Today,
I saw you with someone else,
How long has it been—was it three or four?
I cannot recall.

It ended with too many questions,
With so little answers —

I am so sorry.
But some things are better off not knowing.

I sometimes wonder what could have been,
But I know,
That where we are today is where we wanna be,
And we wouldn’t want it any other way.

To The Person Who I Didn’t Ask To Stay,

The time that we had was a fleeting moment, a time we borrowed with the Gods to let us have this chance, a short-lived fairytale not to have a happy ending.

The time we shared was our little infinite. You made me feel things in a short span of time.
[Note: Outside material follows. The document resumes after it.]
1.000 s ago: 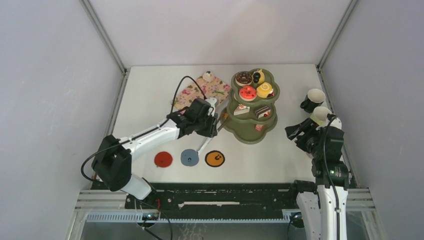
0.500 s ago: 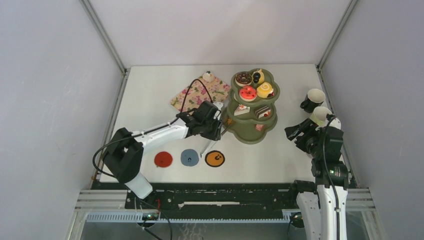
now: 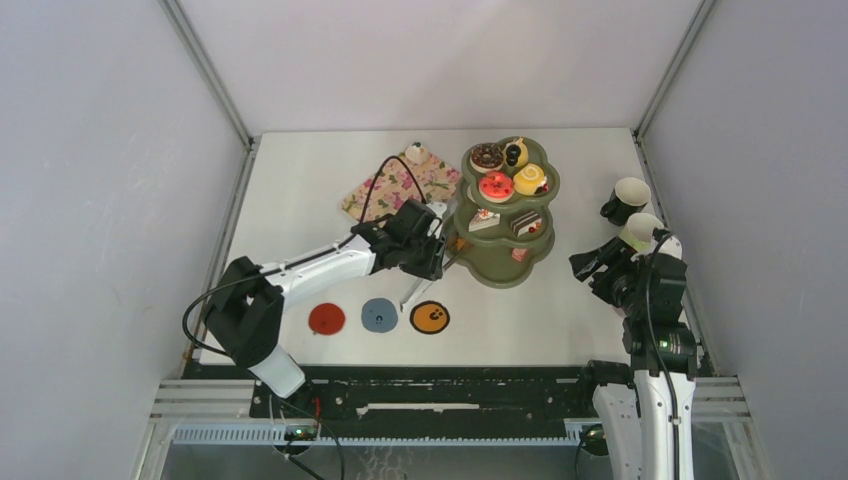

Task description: Serve the afternoon tea

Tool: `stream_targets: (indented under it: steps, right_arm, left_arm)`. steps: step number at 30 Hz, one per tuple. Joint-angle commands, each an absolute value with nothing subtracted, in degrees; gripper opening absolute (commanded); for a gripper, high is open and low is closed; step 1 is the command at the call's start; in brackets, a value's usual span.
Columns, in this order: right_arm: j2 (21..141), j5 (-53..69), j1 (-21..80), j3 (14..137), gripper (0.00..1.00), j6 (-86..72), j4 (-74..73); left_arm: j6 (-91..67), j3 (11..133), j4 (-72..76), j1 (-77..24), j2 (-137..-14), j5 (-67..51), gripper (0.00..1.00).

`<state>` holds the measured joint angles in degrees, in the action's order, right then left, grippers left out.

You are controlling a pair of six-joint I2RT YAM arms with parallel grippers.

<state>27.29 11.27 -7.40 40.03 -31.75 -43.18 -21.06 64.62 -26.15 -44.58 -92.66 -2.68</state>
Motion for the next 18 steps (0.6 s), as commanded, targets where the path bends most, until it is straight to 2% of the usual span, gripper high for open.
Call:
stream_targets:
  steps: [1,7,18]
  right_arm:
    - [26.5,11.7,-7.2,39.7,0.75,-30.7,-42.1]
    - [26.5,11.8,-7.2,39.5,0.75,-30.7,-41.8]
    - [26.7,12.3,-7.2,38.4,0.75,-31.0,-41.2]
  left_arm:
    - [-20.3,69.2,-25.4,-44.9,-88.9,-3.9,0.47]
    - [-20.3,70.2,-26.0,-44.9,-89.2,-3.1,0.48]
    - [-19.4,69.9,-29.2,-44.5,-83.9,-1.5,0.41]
As cliche as it sounds, you made me feel the queen of the world—that no one else matters; that I was a piece of gem too rare and too precious to have.

But then things changed. We have fights—fights we didn’t use to have. Petty fights that turned into big arguements. And then that was it, you had enough of me.

You love me, but you left. And I choked on all the words I wanted to say. And maybe that’s why I didn’t ask you to stay for one more time.

After all, how could I? When I was only making you miserable? When you think that I care about the difference in our social classes? Maybe it was a matter of pride for you, but I couldn’t care less. I tried saving you, I really did. I gave you everything but I wasn’t enough. I can’t save you and maybe that’s why I let you walk away.

I’m sorry, I didn’t ask you to stay. I’m sorry. Maybe you wanted to hear that I’ll fight for you and I’ll never let you go. And I did, a couple of times, I begged you to stay. But I’m tired of fighting for us. What’s the point if I’m the only one who still want the idea of us? It was just not me in this relationship but the both of us. It was you who gave up on us. As hard as it sounds, this is why I let you walk away. And this is when I say goodbye.